Tally the lines below that contain "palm". The number is the whole answer.
==============================
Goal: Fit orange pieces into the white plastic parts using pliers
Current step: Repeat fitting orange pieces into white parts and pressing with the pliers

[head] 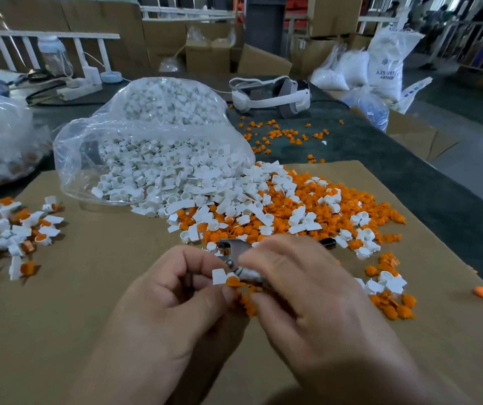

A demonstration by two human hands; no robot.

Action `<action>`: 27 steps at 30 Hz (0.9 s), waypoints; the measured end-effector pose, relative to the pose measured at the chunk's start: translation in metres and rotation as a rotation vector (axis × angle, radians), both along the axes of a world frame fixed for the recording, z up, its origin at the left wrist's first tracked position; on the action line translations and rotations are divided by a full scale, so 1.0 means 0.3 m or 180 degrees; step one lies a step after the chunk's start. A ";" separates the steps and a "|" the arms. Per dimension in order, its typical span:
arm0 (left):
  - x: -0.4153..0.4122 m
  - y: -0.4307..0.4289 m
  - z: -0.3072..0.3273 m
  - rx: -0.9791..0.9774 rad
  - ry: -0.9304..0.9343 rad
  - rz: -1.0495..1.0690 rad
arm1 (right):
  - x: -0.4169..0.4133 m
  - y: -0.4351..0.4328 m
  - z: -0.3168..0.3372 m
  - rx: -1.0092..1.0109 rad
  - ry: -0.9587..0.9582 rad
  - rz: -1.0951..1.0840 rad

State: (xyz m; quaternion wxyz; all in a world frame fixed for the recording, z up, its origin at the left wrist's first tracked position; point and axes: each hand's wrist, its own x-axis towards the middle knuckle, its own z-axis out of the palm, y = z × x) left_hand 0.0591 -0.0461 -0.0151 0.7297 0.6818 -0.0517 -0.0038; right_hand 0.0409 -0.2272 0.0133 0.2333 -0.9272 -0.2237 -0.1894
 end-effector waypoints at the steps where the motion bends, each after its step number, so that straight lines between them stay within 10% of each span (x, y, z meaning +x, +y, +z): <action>1: 0.007 0.009 -0.001 0.0086 -0.0009 0.0079 | 0.009 -0.019 0.005 -0.0171 -0.0001 -0.0204; 8: 0.036 0.036 0.000 0.0204 0.0035 0.0193 | 0.046 -0.115 -0.003 -0.1491 0.1008 -0.0585; 27: 0.033 0.033 -0.010 0.0359 0.0080 0.0088 | 0.093 -0.068 -0.040 -0.1330 0.0906 -0.0766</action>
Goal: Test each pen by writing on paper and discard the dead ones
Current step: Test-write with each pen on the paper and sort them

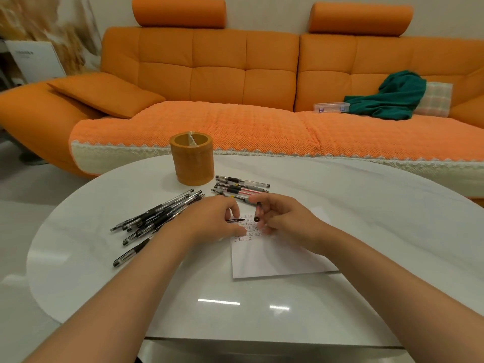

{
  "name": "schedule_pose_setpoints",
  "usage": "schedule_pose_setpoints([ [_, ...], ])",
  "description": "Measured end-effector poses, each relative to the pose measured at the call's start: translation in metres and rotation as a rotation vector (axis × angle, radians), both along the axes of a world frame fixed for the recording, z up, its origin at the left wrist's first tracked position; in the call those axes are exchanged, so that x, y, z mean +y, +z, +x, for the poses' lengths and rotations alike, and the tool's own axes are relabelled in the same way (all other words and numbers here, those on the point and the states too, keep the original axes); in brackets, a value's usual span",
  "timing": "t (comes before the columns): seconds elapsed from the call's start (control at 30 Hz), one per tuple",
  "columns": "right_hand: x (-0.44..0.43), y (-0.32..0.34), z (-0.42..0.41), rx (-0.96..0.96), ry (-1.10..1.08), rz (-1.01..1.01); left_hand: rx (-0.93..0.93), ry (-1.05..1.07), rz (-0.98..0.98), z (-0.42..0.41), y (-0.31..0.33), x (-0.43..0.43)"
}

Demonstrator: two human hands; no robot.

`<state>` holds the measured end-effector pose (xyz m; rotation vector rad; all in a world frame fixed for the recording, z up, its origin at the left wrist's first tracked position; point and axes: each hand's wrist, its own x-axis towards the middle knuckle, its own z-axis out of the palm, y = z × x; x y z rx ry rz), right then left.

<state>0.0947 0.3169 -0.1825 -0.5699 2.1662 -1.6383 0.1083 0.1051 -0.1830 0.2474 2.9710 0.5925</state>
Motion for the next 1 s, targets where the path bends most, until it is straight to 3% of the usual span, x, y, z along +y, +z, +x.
schedule_pose_setpoints([
  [0.17,-0.005,-0.005,0.009,-0.009,-0.066,-0.072,-0.051,0.017,0.059,-0.002,-0.004,0.000],
  [0.47,-0.002,-0.005,0.011,0.052,-0.080,0.103,-0.107,0.050,0.073,-0.006,-0.004,0.000],
  [1.0,-0.005,-0.008,0.012,0.118,-0.014,0.187,-0.114,0.057,0.038,-0.004,-0.004,0.006],
])
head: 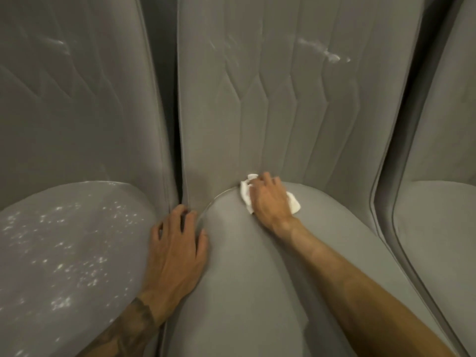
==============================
● YOUR RESPONSE:
2